By default, regardless of the plan which has been set with future::plan, matchr will only enable parallel processing in scenarios where testing has indicated that this will reduce computation time. For example, in create_signature, parallel processing is enabled by default when operating on file paths, but disabled by default when operating on images which have already been loaded into memory with load_image, since in the latter case the communication overhead of passing data to and from each parallel worker negates the speed gains from parallelizing the relatively quick calculations. To override this default, set the matchr.force_parallel option to TRUE (with options(matchr.force_parallel = TRUE)) for a temporary override, or add the line MATCHR_FORCE_PARALLEL = TRUE to the .Renviron file for a permanent override.

In order to explore the impacts of parallel processing on computation time, the following benchmarks enable the force_parallel option.

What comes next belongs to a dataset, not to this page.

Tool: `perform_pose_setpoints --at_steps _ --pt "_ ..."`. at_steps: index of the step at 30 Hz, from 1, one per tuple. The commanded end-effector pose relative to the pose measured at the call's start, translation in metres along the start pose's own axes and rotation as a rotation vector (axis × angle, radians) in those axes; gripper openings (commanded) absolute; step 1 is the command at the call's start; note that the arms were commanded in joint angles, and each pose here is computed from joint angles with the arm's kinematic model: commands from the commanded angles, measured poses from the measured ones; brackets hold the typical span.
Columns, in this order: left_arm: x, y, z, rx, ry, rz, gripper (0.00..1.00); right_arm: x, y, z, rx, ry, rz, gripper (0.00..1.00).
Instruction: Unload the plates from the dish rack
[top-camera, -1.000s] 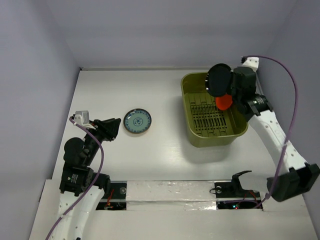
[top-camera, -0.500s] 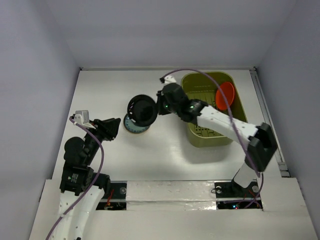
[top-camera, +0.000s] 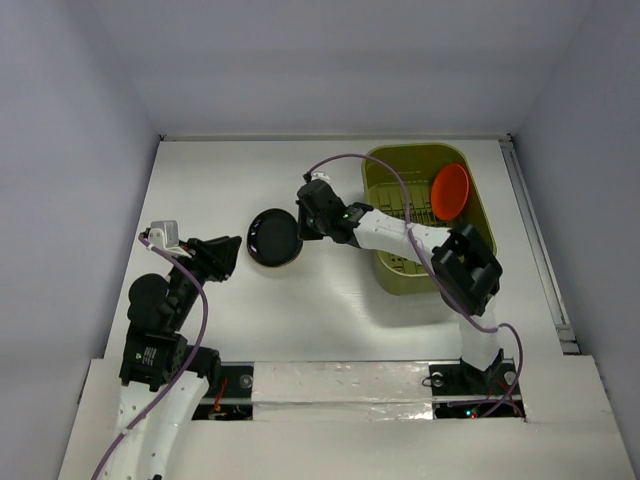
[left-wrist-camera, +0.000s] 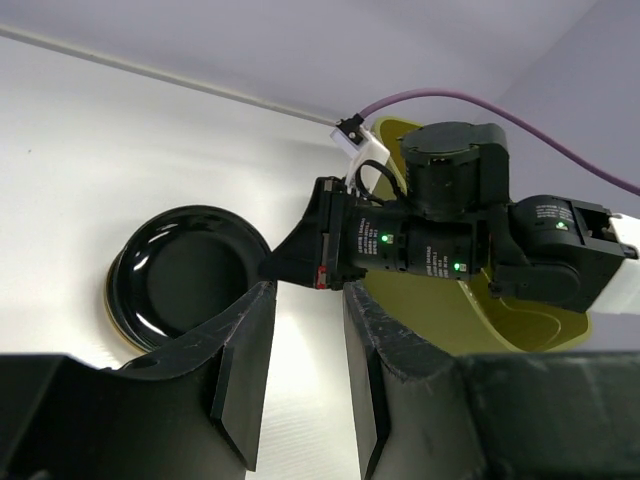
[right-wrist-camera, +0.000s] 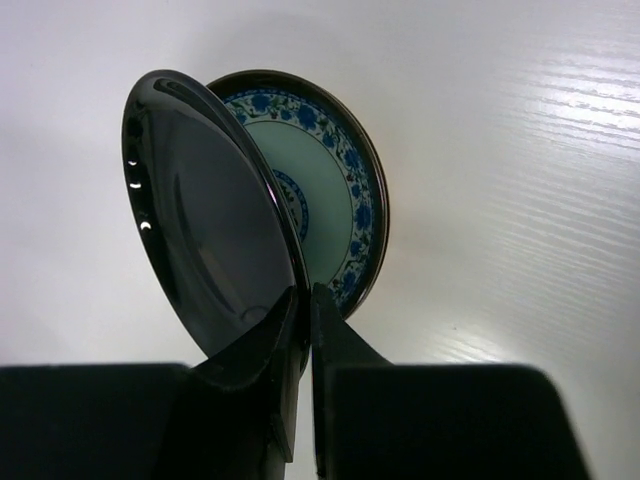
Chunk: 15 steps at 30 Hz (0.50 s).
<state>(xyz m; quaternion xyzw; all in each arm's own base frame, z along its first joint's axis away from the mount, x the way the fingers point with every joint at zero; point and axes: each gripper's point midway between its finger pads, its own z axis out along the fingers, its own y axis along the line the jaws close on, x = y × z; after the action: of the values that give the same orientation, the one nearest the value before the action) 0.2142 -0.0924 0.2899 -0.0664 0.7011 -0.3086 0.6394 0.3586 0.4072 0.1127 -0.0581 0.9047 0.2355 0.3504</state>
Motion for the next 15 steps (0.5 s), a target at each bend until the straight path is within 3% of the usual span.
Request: perform_pose_setpoints --at_steps 1,3,4,8,11,15 --pt "-0.007 -0.003 0.001 0.020 -0.034 0.010 0.30 -0.039 0.025 -0.003 -0.059 -0.112 0.059 0.15" --pt "-0.007 -0.003 0.001 0.020 -0.034 0.010 0.30 -0.035 0.023 -0.001 -0.050 -0.098 0.058 0.25" --pt "-0.007 -0.004 0.001 0.022 -0.036 0.011 0.30 -0.031 0.020 0.002 -0.039 -0.087 0.054 0.38" --pt "-0.008 -0.005 0.000 0.025 -0.040 0.012 0.30 -0.035 0.014 -0.008 -0.011 -0.102 0.044 0.59" --pt "-0.008 -0.004 0.000 0.025 -0.040 0.012 0.30 -0.046 0.004 -0.027 0.036 -0.138 0.004 0.65" --pt "-0.009 -0.006 -0.002 0.031 -0.047 0.013 0.30 -0.072 -0.013 -0.072 0.120 -0.230 -0.033 0.63"
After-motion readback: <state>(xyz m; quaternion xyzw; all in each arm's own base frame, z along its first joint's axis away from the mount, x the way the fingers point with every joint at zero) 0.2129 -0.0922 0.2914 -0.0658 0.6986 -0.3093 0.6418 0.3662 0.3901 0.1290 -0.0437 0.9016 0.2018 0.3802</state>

options(matchr.force_parallel = TRUE)

load_image

We begin with timings for reading vectors of 100, 1000 and 10,000 file paths with load_image. Because the memory requirements of importing the higher-resolution images are so high, only 1000 images are read in that case.

library(future)
library(ggplot2)

li_bench <- 
  bench::press(
    length = c(100, 1000, 10000),
    workers = c(1, 2, 4, 8, 16, 32), {
      if (workers == 1) plan(sequential) else plan(multisession, workers = workers)
      bench::mark(
        low = load_image(paths_low[1:length], quiet = TRUE),
        high = if (length <= 1000) load_image(paths_high[1:length], quiet = TRUE),
        iterations = 20, check = FALSE)
      })

li_bench |> 
  dplyr::filter(expression == "low" | length < 10000) |>  
  tidyr::unnest(c(time, gc)) |> 
  ggplot() +
  geom_boxplot(aes(time, as.factor(length), colour = as.factor(workers))) +
  scale_colour_viridis_d(name = "workers") +
  bench:::scale_x_bench_time() +
  scale_y_continuous("length") +
  facet_wrap(vars(expression), nrow = 2, scales = "free_y") +
  theme_minimal() +
  theme(legend.position = "bottom")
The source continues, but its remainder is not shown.